According to data released on Thursday, Chinese industrial profits declined far more than anticipated in the year to March, showing that the nation’s manufacturing industry was still having trouble recovering despite the easing of most COVID-related restrictions.

In the three months ending March 31, industrial profits decreased by 21.4%. According to figures from the National Bureau of Statistics. The decrease was far greater than the predicted reduction of 12%. And it contrasted sharply with the 8.5% increase observed during the same time period last year.

Industrial profits experienced their biggest decrease since mid-2020, at the height of the COVID pandemic. When they fell by approximately 23 percent in the first two months of 2023.

The result from Tuesday shows that pre-COVID levels of Chinese manufacturing activity, a typical economic harbinger, were still being maintain.

This year, the sector has faced significant challenges due to weak domestic and international demand as well as deteriorating the economy conditions in China’s biggest markets.

Despite an ongoing pricing war in the market for electric vehicles and weak car sales thus far this year. The automotive industry’s declining profits were a major drag on profit this year.

Given that the real estate sector makes up close to a quarter of the national economy, weak real estate investment also had an impact on industrial profitability. Real estate is a major source of demands for construction supplies and equipment.

According to figures released earlier this month, China’s industrial production increased 3.9% in March. However, the result fell just short of market expectations for the second consecutive month, falling short of estimates for increase of 4%.
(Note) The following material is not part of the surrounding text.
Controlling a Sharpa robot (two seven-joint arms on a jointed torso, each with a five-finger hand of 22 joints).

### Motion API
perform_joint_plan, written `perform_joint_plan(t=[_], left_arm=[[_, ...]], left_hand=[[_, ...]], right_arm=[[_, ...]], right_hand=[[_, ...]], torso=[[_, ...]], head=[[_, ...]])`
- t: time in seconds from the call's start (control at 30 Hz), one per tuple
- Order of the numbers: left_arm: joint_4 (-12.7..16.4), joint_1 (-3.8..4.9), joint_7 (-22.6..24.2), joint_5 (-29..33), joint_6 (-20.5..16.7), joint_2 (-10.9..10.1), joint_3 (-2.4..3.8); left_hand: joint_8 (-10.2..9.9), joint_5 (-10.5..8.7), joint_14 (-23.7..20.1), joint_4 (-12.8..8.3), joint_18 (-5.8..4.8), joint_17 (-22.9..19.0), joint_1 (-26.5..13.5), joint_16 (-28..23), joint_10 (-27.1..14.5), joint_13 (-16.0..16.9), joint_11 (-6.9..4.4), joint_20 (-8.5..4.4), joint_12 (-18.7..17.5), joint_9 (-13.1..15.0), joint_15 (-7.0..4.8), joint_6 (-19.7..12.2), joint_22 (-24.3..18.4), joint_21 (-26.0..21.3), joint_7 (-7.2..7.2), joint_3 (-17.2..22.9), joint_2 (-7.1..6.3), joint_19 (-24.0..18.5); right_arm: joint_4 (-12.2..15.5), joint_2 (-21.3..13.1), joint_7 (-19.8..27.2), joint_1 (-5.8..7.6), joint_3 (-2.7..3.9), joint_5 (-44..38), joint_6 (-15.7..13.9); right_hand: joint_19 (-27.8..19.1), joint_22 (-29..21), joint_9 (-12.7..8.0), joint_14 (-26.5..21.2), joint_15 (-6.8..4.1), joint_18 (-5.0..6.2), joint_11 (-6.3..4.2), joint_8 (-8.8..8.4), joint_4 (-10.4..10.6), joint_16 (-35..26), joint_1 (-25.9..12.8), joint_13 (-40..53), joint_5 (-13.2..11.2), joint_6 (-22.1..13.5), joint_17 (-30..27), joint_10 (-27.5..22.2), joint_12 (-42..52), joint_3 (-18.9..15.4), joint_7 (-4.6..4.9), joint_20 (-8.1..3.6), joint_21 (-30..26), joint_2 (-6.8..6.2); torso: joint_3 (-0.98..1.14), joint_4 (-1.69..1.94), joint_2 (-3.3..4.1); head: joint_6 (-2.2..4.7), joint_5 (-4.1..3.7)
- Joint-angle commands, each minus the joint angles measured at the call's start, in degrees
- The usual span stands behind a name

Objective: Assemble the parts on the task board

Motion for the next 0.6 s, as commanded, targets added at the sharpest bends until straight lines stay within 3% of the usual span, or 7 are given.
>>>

The Chinese economy’s patchy recovery this year is further highlighted by weaknesses in the industrial sector. After the anti-COVID restrictions were lift, demand for travel and services spiked dramatically. But the manufacturing industry has mainly lagged behind this recovery.

In spite of this, China’s economy expanded by a larger-than-anticipated 4.5 percent in the first 3 month of the year, mostly due to a recovery in consumer spending.

Analysts are sceptical that this momentum will be sustained, especially given the challenges facing the manufacturing industry.